Egypt's Ministry of Education has permitted the use of verses from both the Islamic Koran and the Christian Bible in secondary schools, in a bid to ease sectarian tensions in the country.
The move is designed to impart religious understanding to young children and reduce friction between communities.
It is part of a plan announced by the Ministry of Education in September to incorporate quotes from the scriptures that represent equality and freedom of choice in the civics lessons of secondary-school students.
The rights of non-Muslims prescribed by the Islamic text are included in the second year of secondary school, while the third year includes Bible verses setting out the principles of human rights in Christianity.
The cover of the textbooks carries images of both Islamic and Christian symbols, alongside the Egyptian flag.
Relations between Egypt's religious communities have been fragile for some time. The US has warned of possible terror attacks on female Christian missionaries in the country.
Egypt's conservative movements have approved the introduction of the Bible in class, provided it does not contradict Islamic principles.
Kamal Mogheeth, an education expert at the National Centre for Educational Research told the al-Shorfa: "The new curriculum with Bible verses may play a role in spreading a culture of dialogue among future generations. This is a step towards eliminating the tension and intolerance between Muslims and Copts that from time to time appears in isolated incidents in Egypt."

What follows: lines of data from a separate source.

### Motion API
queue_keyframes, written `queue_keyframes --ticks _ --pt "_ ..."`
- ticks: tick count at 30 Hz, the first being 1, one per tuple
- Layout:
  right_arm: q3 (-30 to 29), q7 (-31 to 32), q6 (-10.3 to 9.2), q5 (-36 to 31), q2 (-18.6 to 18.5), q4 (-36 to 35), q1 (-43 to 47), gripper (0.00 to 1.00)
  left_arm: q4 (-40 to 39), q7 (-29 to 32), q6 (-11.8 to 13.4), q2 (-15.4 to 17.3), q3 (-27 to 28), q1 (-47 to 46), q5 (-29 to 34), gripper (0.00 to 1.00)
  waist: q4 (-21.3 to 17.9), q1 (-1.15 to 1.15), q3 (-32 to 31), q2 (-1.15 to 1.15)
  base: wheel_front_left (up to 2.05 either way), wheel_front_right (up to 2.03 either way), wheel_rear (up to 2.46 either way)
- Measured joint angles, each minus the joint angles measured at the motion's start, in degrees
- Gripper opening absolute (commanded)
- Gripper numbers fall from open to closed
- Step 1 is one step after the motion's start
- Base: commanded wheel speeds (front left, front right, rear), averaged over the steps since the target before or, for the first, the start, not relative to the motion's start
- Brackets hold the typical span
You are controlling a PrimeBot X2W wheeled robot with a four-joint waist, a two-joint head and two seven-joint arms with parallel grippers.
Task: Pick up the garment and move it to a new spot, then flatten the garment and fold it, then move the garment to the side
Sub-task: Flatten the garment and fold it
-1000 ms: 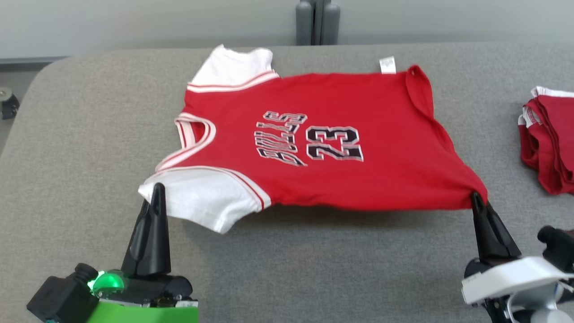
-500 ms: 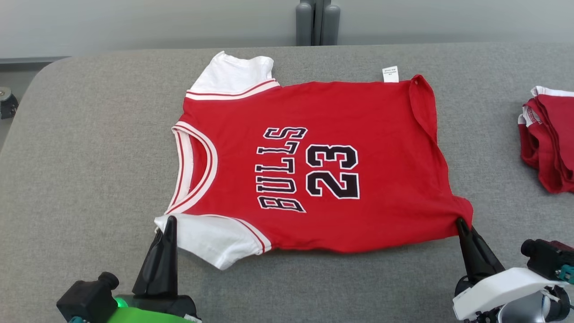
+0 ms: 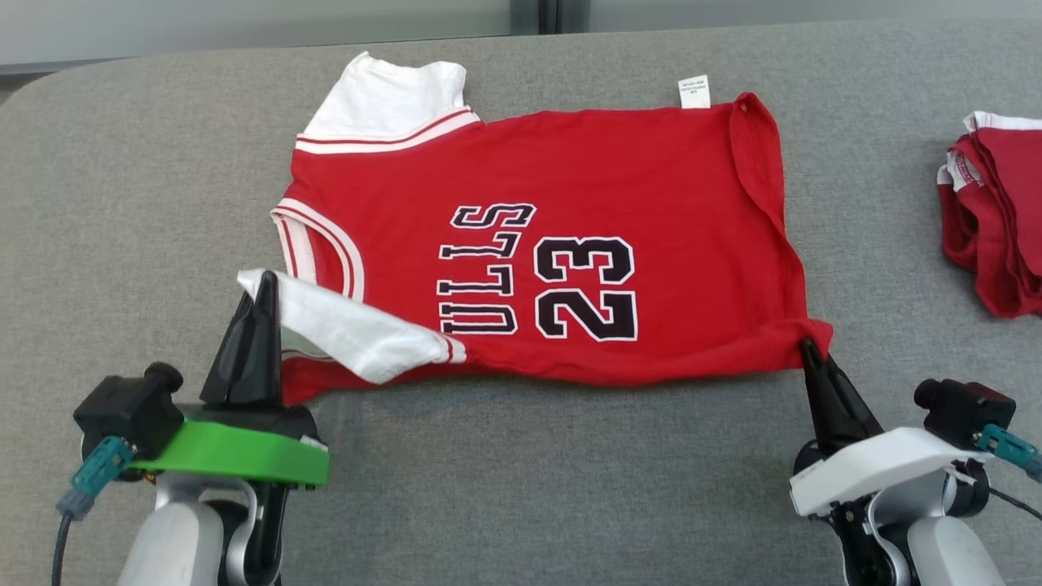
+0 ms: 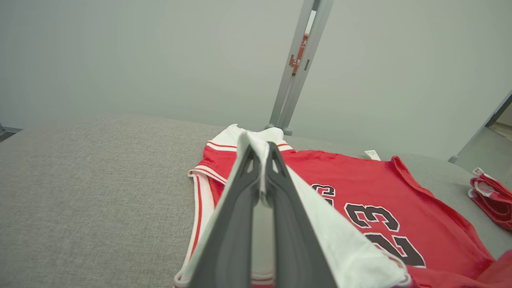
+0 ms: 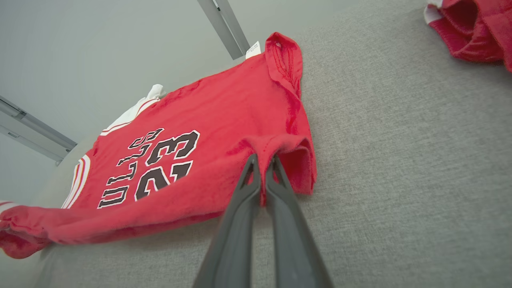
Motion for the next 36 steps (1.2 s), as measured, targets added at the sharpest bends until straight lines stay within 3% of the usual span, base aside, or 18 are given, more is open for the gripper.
queue_keyframes --ticks 10,26,27,28,29,30,36 --pt "1.2 -3.1 0.00 -1.4 0.0 7.6 -10.0 0.00 15.9 -3.4 -2.0 0.1 -0.5 -14.4 0.0 0.00 -2.7 0.00 3.7 0.00 0.00 0.00 0.00" --pt "4.9 -6.8 0.00 -1.1 0.0 14.8 -17.1 0.00 30.9 -6.2 -3.4 -0.7 -3.1 -25.0 0.4 0.00 -4.7 0.00 6.6 0.00 0.00 0.00 0.00" --pt "5.0 -7.0 0.00 -1.1 0.0 15.1 -17.2 0.17 31.6 -6.3 -3.4 -0.8 -3.4 -25.7 0.8 0.00 -4.7 0.00 6.6 0.00 0.00 0.00 0.00" --pt "5.0 -7.1 0.00 -1.1 0.0 15.2 -17.4 0.44 32.0 -6.4 -3.4 -0.8 -3.6 -26.2 1.2 0.00 -4.6 0.00 6.6 0.00 0.00 0.00 0.00" --pt "5.0 -7.3 0.00 -1.1 0.0 15.4 -17.6 0.94 32.6 -6.4 -3.5 -0.8 -3.9 -27.0 1.5 0.36 -4.6 0.00 6.7 0.00 0.00 0.00 0.00" --pt "5.1 -7.4 0.00 -1.1 0.0 15.5 -17.9 1.00 32.9 -6.4 -3.6 -0.8 -4.0 -27.6 2.1 1.00 -4.5 0.01 6.7 0.00 0.00 0.00 0.00" --pt "4.8 -8.2 0.00 -1.5 0.0 15.5 -18.1 1.00 31.4 -6.7 -3.7 -1.9 -3.8 -29.2 2.6 1.00 -4.1 0.00 6.1 0.00 0.00 0.00 0.00"
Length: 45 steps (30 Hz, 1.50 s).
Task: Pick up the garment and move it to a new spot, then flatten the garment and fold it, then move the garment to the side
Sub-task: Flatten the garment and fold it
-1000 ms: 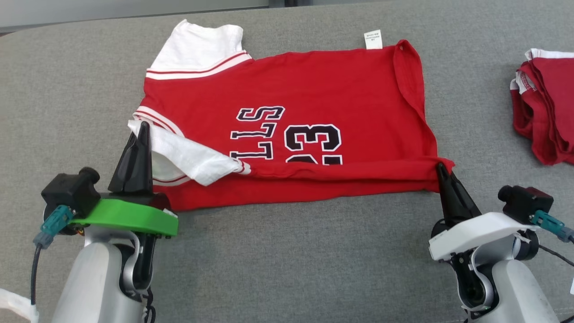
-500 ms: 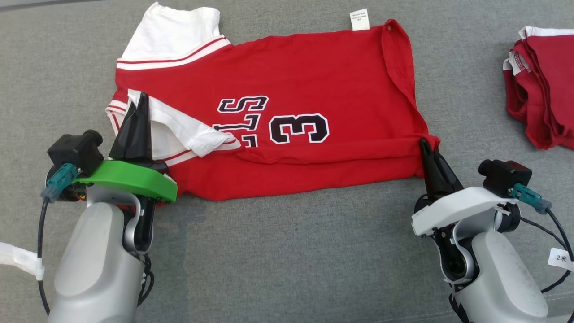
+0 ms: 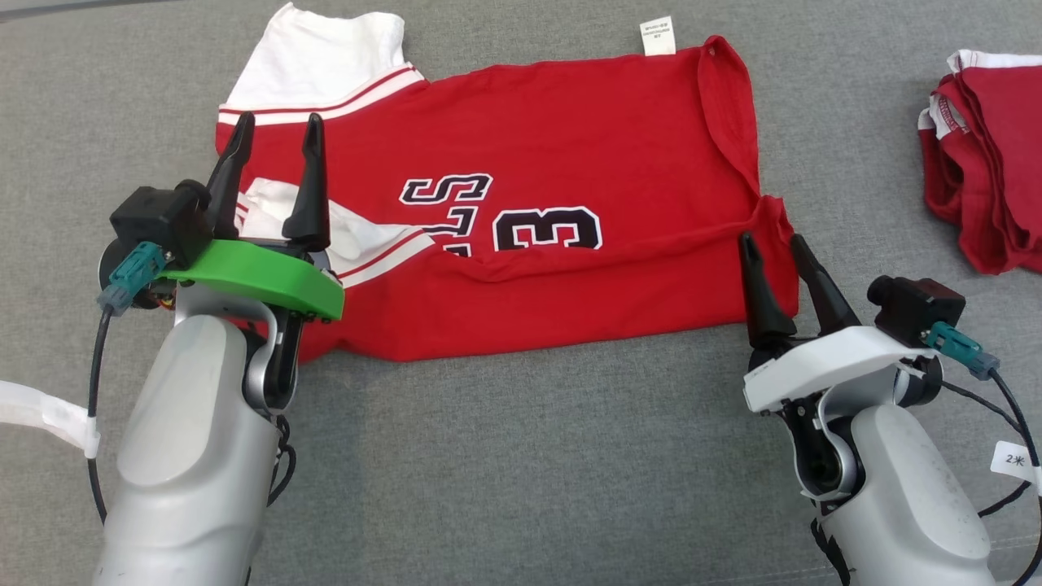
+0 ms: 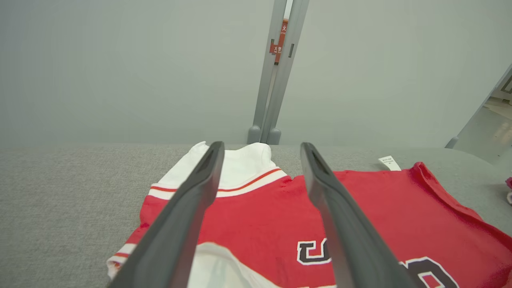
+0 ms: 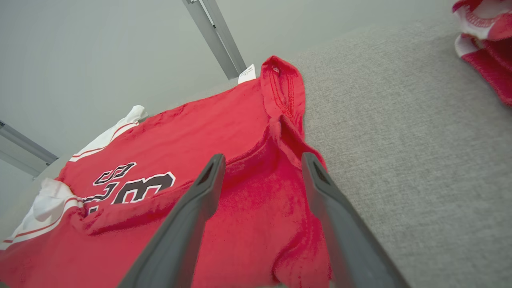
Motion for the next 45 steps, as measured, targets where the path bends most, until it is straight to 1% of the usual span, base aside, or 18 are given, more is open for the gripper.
queue_keyframes --ticks 4,9,13,15,19,23,25,29,30,34,35,36,37,38,39,40,45 --pt "-1.4 -1.3 0.00 -0.1 0.0 -1.7 0.3 1.00 -4.3 -0.1 -0.2 -1.0 1.0 1.8 -0.1 1.00 0.5 0.00 -0.9 0.00 0.00 0.00 0.00" --pt "-4.4 -2.3 0.00 -1.3 0.0 -5.4 3.0 1.00 -9.2 -0.1 -0.2 -1.0 2.4 8.5 -1.1 1.00 1.1 0.00 -2.5 0.00 0.00 0.00 0.00" --pt "-6.6 -1.6 0.00 -4.2 0.0 -8.6 6.1 1.00 -10.7 -0.1 -0.2 0.6 3.3 14.5 -2.0 1.00 1.8 0.00 -4.1 0.00 0.00 0.00 0.00" --pt "-7.3 -0.7 0.00 -5.1 0.0 -10.0 7.4 1.00 -11.4 1.3 0.1 1.6 3.6 16.7 -2.2 1.00 2.2 0.00 -4.9 0.00 0.00 0.00 0.00" --pt "-7.6 1.0 0.00 -5.7 0.0 -12.7 9.6 1.00 -13.4 6.7 1.9 4.0 4.7 20.0 -3.2 1.00 2.9 0.00 -6.4 0.00 0.00 0.00 0.00" --pt "-6.7 2.5 0.00 -5.8 0.0 -14.5 10.6 1.00 -14.0 15.5 4.3 4.9 5.6 22.1 -5.7 1.00 3.3 0.00 -7.1 0.00 0.00 0.00 0.00" --pt "-6.3 2.9 0.00 -5.7 0.0 -15.1 11.0 1.00 -13.8 20.0 4.9 5.5 5.3 22.7 -6.7 1.00 3.1 0.00 -7.0 0.00 0.00 0.00 0.00" --pt "-5.8 3.4 0.00 -5.6 0.0 -15.9 11.0 1.00 -13.4 25.1 6.8 5.3 5.5 22.9 -8.4 1.00 2.5 0.00 -6.6 0.00 0.00 0.00 0.00" --pt "-5.8 3.6 0.00 -5.6 0.0 -16.1 11.0 1.00 -12.7 27.3 8.3 5.4 5.6 22.9 -8.6 1.00 2.1 0.00 -6.3 0.00 0.00 0.00 0.00" --pt "-5.7 3.8 0.00 -5.7 0.0 -16.2 10.9 1.00 -12.2 30.5 10.3 5.7 5.8 23.0 -8.7 0.99 1.1 0.00 -5.7 0.00 0.00 0.00 0.00" --pt "-5.7 3.8 0.00 -5.7 0.0 -16.2 10.9 1.00 -12.2 31.1 10.5 5.9 5.7 23.1 -8.7 0.92 0.9 0.00 -5.7 0.00 0.00 0.00 0.00" --pt "-5.8 3.8 0.00 -5.7 0.0 -16.1 10.9 1.00 -12.4 31.6 10.5 5.9 5.8 23.3 -9.0 0.78 0.7 0.00 -5.5 0.00 0.00 0.00 0.00" --pt "-5.8 3.8 0.00 -5.7 0.0 -15.9 11.0 1.00 -12.7 32.0 10.5 5.9 6.0 23.4 -9.7 0.47 0.5 0.00 -5.4 0.00 0.00 0.00 0.00" --pt "-5.9 3.9 0.00 -5.7 0.0 -15.7 11.0 1.00 -13.0 32.3 10.5 5.9 6.0 23.7 -10.0 0.40 0.3 0.00 -5.4 0.00 0.00 0.00 0.00" --pt "-6.1 4.3 0.00 -5.7 0.0 -15.2 11.0 1.00 -13.4 32.6 10.5 5.9 6.2 23.9 -10.4 0.18 0.2 0.00 -5.3 0.00 0.00 0.00 0.00" --pt "-6.4 4.8 0.00 -5.7 0.0 -14.4 11.0 1.00 -13.8 32.6 10.5 5.9 6.3 24.1 -10.9 0.00 0.0 0.00 -5.3 0.00 0.00 0.00 0.00" --pt "-7.4 7.4 0.00 -6.5 0.0 -9.9 10.7 1.00 -16.1 33.9 10.4 5.9 6.3 25.3 -11.7 0.00 0.1 0.00 -5.2 0.00 0.00 0.00 0.00"
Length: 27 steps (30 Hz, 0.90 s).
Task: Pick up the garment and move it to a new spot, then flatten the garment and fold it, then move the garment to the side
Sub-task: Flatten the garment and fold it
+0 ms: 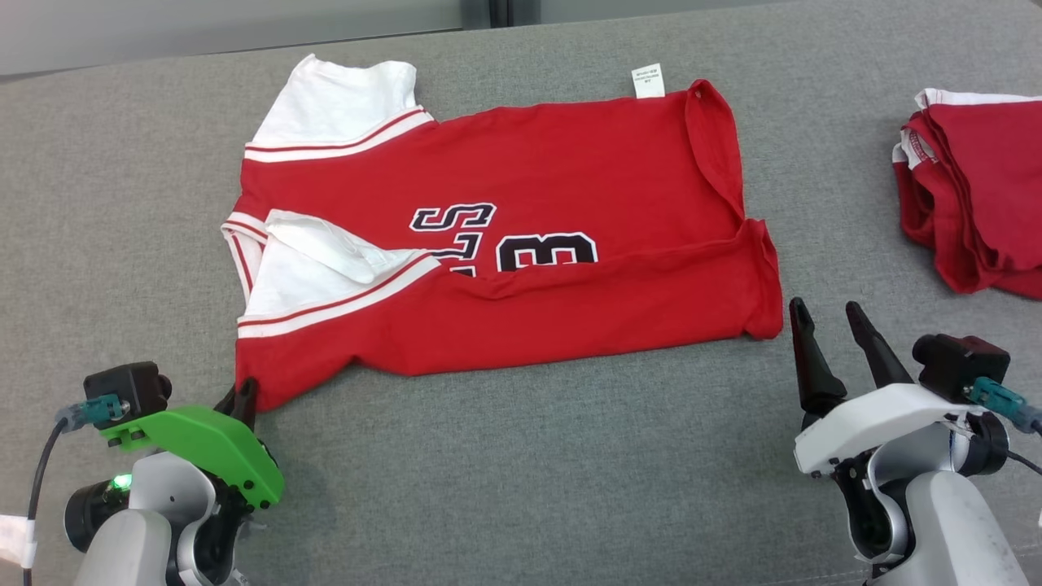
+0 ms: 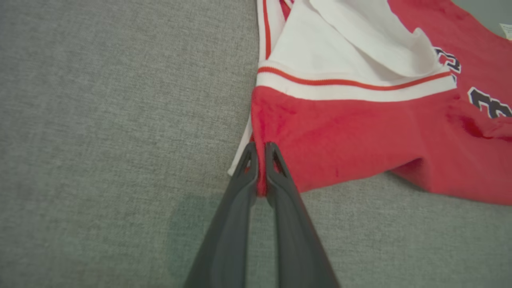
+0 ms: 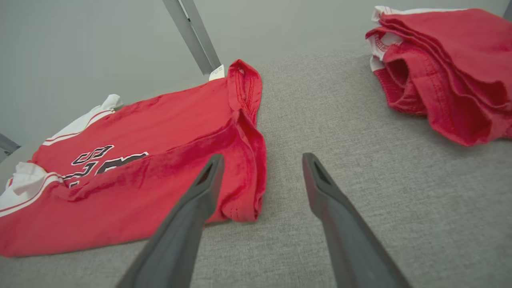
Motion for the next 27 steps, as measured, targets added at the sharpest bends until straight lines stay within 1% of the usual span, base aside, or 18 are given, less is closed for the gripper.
queue_keyframes --ticks 10,16,20,21,22,23,24,25,27 --pt "1.2 3.3 0.00 -0.6 0.0 9.3 -4.3 1.00 -5.4 -1.2 0.0 0.1 -0.1 0.4 0.0 0.00 1.7 0.00 -0.2 0.00 0.00 0.00 0.00" --pt "0.3 3.6 0.00 -1.0 0.0 17.3 -8.3 1.00 -7.0 -1.8 0.1 0.1 -0.5 0.7 0.1 0.00 2.6 0.00 -0.5 0.00 0.00 0.00 0.00" --pt "1.8 4.7 0.00 -0.8 -0.1 21.9 -10.8 1.00 -7.4 -2.1 0.1 0.2 -0.3 1.0 0.1 0.00 2.7 0.00 -0.8 0.00 0.00 0.00 0.00" --pt "2.1 4.9 0.00 -0.6 -0.1 22.5 -11.2 0.77 -7.4 -2.2 0.2 0.3 -0.3 1.0 0.1 0.00 2.7 0.00 -0.9 0.00 0.00 0.00 0.00" --pt "2.5 5.0 0.00 -0.5 -0.1 23.6 -11.8 0.48 -7.4 -2.3 0.2 0.4 -0.2 1.1 0.1 0.00 2.7 0.00 -1.1 0.00 0.00 0.00 0.00" --pt "2.6 5.1 0.00 -0.5 -0.1 24.3 -12.2 0.42 -7.4 -2.3 0.2 0.4 -0.2 1.1 0.1 0.00 2.6 0.00 -1.3 0.00 0.00 0.00 0.00" --pt "2.7 5.1 0.00 -0.5 -0.1 24.9 -12.6 0.18 -7.4 -2.3 0.2 0.5 -0.2 1.2 0.1 0.00 2.6 0.00 -1.4 0.00 0.00 0.00 0.00" --pt "2.7 5.2 0.00 -0.5 -0.1 25.5 -13.1 0.00 -7.4 -2.4 0.2 0.5 -0.2 1.2 0.1 0.00 2.6 0.00 -1.6 0.00 0.00 0.00 0.00" --pt "2.8 4.9 0.00 -0.3 -0.1 26.0 -13.5 0.00 -7.4 -2.4 0.2 0.6 -0.2 1.2 0.0 0.00 2.5 0.00 -1.9 0.00 0.00 0.00 0.00"
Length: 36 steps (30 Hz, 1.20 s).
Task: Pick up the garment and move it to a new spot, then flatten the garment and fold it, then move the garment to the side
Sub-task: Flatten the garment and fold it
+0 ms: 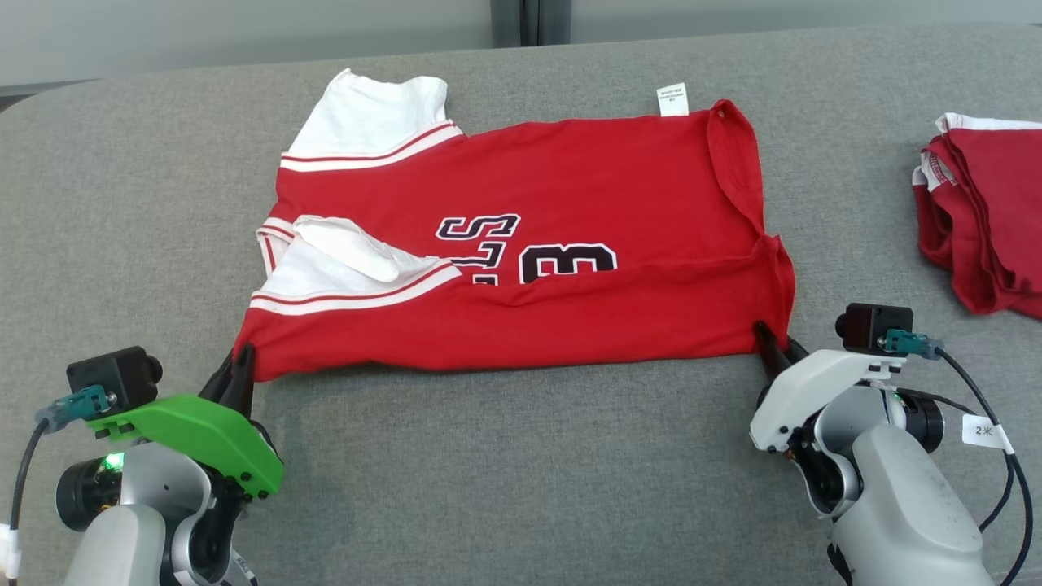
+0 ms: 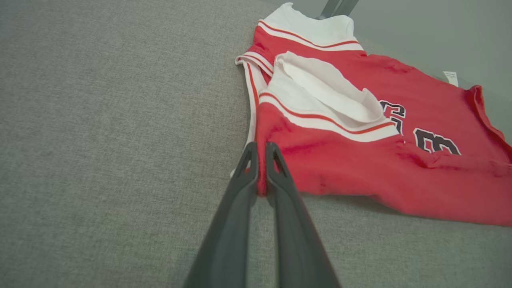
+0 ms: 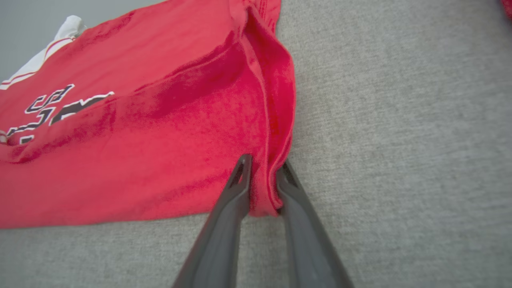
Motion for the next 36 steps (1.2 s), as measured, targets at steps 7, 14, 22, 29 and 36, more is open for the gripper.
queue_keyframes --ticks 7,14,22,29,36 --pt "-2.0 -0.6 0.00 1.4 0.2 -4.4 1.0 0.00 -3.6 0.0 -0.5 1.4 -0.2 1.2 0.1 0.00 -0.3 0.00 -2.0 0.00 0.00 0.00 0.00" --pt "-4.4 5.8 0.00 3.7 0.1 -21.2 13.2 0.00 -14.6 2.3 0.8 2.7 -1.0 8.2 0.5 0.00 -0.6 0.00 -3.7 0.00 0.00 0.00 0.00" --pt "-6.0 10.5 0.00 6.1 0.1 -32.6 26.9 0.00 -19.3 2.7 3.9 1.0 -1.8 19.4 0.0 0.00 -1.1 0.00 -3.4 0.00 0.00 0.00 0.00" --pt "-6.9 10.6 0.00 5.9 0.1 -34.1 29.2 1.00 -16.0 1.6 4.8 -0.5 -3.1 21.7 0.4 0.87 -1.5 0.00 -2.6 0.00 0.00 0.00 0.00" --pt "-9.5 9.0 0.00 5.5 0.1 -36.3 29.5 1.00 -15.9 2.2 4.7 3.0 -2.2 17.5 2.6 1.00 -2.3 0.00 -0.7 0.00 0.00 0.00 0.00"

However, he added that the verses should be chosen carefully such as not to cause further conflicts.
The initiative has triggered mixed responses from teachers and parents.
"It was not necessary for civics textbook to contain any religious texts to begin with. It would have been sufficient to include texts on international and Egyptian laws that safeguard the rights of all citizens.
"I think that the new generations must be educated on the principle of equality when the new constitution and all the laws do so [and through these documents], not just through textbooks," said Mahmoud Nasser, the father of a high school student.